Erika Anna Kolaczinski, eine echte, wenn auch in Kronshagen aufgewachsene „Kieler Pflanze”, nennt sich selbst Autodidaktin. Das trifft auf die früh von den „Simplicissimus”-Zeichnern faszinierte, sich später an revolutionären Künstlern wie George Grosz & John Heartfield orientierende Künstlerin jedoch nur bedingt zu. Wenngleich sie nie Kunst studierte, hatte sie jedoch eine fundierte (bau-) zeichnerische Ausbildung in einem Architektur-Büro. Und auf dieser Grundlage entwickelte sie Teils für sich allein, teils mit anderen fortschrittlichen KünstlerInnen in der „Graphik-Gruppe Kiel” (GrGr) eine sehr gradlinige, präzise Art des Zeichnens.

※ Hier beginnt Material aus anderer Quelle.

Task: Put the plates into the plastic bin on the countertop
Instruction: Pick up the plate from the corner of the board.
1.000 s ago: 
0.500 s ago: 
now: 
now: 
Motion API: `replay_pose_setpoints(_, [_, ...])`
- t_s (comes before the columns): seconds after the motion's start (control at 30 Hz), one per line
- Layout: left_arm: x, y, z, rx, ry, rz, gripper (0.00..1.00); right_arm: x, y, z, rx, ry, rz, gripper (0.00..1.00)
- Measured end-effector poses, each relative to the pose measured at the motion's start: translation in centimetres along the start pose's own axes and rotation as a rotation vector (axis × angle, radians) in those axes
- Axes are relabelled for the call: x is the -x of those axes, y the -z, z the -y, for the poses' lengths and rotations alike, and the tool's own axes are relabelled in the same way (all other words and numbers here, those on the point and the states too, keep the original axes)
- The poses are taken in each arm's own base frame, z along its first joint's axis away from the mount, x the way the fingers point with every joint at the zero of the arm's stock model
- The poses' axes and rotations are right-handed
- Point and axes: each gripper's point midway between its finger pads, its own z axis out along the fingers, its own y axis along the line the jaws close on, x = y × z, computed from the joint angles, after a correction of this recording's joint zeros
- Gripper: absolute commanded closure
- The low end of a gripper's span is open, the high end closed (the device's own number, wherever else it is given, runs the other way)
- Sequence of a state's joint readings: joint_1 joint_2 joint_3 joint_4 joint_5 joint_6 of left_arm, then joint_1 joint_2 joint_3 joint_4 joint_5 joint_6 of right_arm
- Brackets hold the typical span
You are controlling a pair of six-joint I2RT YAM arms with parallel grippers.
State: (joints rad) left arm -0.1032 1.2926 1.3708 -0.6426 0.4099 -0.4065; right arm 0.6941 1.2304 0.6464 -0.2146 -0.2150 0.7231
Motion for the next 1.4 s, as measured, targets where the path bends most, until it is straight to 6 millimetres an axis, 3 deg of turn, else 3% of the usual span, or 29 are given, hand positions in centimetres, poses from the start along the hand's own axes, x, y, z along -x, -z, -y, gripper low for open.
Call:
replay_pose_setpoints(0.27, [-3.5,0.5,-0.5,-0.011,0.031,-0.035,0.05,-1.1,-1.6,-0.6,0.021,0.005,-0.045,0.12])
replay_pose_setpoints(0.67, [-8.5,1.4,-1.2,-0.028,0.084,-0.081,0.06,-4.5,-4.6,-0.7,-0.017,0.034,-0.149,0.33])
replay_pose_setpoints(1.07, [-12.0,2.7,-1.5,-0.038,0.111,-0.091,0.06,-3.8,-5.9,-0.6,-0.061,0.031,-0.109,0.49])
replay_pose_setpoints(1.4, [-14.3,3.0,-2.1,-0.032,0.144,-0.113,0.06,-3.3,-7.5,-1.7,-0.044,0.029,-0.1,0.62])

Wer das Gesicht eines von KOLA portraitierten Menschen vor Auge hat, wird es sofort wiedererkennen. Durch diese bemerkenswerte Fertigkeit des photorealistischen Darstellens wurde sie auch hauptberuflich zu einer hochgeschätzten Handwerkerin wissenschaftlichen Zeichnens.
In „Karikaturen von KOLA” sind, wie auch schon in ihrem ersten Buch „Rewolotion & Wirklichkeit” (Verlag Roter Morgen 1991) viele Facetten ihres Schaffens versammelt, zu denen neben den politischen Arbeiten auch bibliophile, augenzwinkernde Werke, für FreundInnen liebevoll gestaltete Zeichnungen & Buchumschläge für den Verlag Roter Morgen oder den kieler agimos verlag gehören. Ein rundum gelungenes Buch von KOLA bis ins Detail hervorragend konzipiert und gestaltet - und vom Frankfurter Verlag dvs liebevoll gedruckt und herausgebracht!
Im Buchladen ZAPATA sah ich von beiden Büchern sogar signierte Exemplare!